Although Mr. Kerry may have overstated the case by asserting that overseas students “don’t come” to America because of fears about personal safety, his observations reflect discussions happening among families abroad, educators say.
It’s not just news reports that feed this impression, says Parke Muth, a former director of international admissions at the University of Virginia who now works as a consultant. “Hollywood makes the U.S. look like a killing zone every night,” he says, noting that popular American television shows like CSI: Crime Scene Investigation are widely available in China and elsewhere.
American openness also can stoke perceptions, says Jonathan Weller, director of international admissions at the University of Cincinnati. American colleges are required by law to publicly report crime statistics. In the wake of the 2007 shootings at Virginia Tech, many have developed rapid-alert systems to notify students and staff members by text message or telephone of potentially dangerous situations as they unfold. “Everyone else doesn’t do it the way we do,” Mr. Weller says.
‘They Can’t Take the Risk’
When Sean Yu, a sophomore at the University of Virginia, was applying to American colleges, his mother exhaustively researched news reports for details about past crimes on or near the campuses he was considering.

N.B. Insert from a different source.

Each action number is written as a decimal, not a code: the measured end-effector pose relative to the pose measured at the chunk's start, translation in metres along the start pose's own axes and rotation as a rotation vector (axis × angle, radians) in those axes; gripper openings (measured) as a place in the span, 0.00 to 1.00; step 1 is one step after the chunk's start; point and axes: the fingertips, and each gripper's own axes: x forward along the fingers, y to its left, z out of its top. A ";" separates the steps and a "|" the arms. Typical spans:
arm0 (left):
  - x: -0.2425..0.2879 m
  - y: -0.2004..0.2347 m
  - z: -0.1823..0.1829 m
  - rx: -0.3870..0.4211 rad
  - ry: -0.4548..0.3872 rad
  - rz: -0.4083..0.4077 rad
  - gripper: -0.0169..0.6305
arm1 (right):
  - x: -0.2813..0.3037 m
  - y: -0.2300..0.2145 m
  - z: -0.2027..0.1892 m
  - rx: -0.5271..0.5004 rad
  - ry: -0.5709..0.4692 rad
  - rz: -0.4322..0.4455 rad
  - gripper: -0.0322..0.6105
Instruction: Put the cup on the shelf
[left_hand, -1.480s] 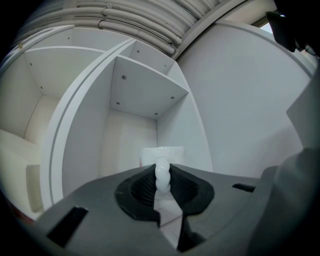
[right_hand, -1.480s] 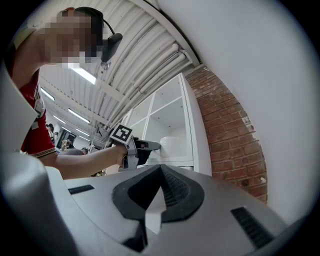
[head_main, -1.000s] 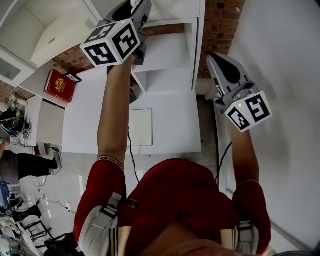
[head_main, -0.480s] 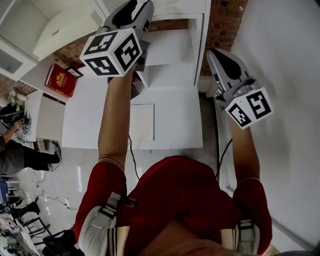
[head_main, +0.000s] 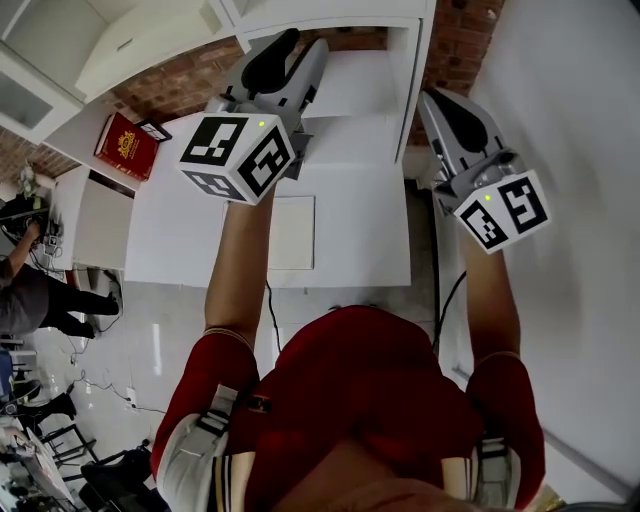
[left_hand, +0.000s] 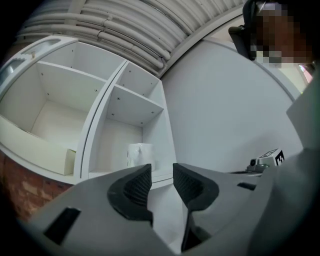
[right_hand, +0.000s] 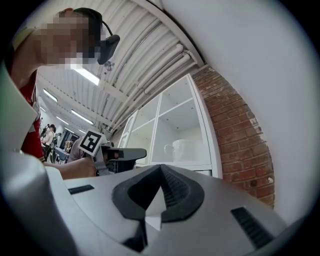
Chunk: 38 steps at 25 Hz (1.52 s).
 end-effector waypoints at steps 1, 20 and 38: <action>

Violent crime is comparatively rare in China, and Chinese parents have reason to be protective, says Mr. Yu, who comes from Beijing: “We have the one-child policy. They can’t take the risk.”
Still, when Mr. Yu was making his college choice, the most important factor in his selection was academic reputation. Even in the current climate, families of foreign students don’t view safety in a vacuum, Mr. Muth says. “Is there a chance that students will turn down Harvard just because it is Boston? Not a chance in the world.”

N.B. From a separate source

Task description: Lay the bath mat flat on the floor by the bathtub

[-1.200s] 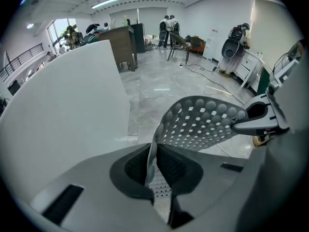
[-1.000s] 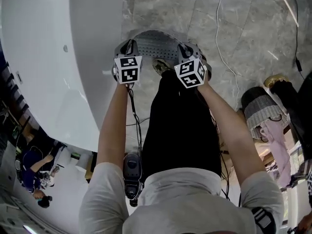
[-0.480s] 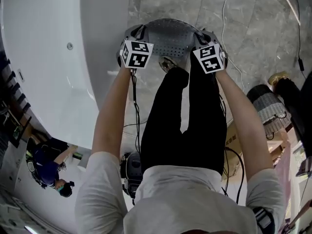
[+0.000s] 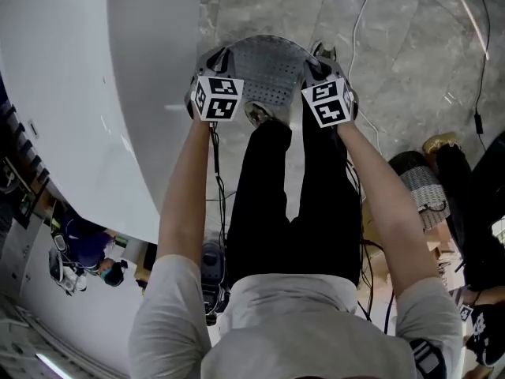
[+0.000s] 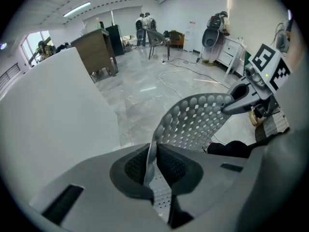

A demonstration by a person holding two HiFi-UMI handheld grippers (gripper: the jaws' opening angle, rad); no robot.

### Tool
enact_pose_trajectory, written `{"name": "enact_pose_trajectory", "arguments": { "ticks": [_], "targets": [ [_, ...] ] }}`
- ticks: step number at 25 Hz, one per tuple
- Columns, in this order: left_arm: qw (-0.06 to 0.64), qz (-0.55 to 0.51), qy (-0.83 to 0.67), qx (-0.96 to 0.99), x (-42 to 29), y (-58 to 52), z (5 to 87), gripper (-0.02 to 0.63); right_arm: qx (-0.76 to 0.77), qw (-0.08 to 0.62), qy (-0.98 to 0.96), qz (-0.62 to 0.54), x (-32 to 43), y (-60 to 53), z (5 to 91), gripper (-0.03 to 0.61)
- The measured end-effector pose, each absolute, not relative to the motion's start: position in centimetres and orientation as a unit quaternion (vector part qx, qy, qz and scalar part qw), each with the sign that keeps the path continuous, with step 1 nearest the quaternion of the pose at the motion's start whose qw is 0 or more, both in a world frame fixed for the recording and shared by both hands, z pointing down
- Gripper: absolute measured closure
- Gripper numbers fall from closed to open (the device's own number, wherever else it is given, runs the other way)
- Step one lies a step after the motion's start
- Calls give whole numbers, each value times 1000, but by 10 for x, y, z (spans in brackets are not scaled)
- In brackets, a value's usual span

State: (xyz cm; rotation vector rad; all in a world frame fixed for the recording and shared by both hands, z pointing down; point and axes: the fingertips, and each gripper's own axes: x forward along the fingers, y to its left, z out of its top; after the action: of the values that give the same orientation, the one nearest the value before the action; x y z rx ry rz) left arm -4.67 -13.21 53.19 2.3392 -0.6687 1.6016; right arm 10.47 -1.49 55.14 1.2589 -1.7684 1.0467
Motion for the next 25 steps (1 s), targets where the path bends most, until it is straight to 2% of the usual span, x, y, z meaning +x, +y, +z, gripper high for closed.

Ms. Palestrant, the counselor in Beijing, doubts few of her students would choose not to study in the United States, not after preparing to do so for many months. But she wonders if the bombings could affect their behavior in more subtle ways. For instance, one student told Ms. Palestrant that her grandmother had warned her to avoid large crowds, such as at rallies or sporting events, when she goes to America.
Others might choose colleges in areas perceived as safer. A guidance counselor at one Beijing high school says he’s already seen evidence of that, with one senior opting at the last minute to study in Maine rather than Boston and another changing his college of choice from Philadelphia to small-town Illinois.
Likewise, colleges are thinking about how to tackle questions about safety if and when they arise during future international recruiting trips. Oregon State already highlights the safety of its bucolic campus in its admissions materials. For urban institutions like Cincinnati, much of the crime affecting students happens not on the campus but in the surrounding neighborhoods. The university is trying to deal with the issue head-on by giving students practical safety tips and making them aware of campus resources, such as a late-night shuttle, to help avoid risky situations.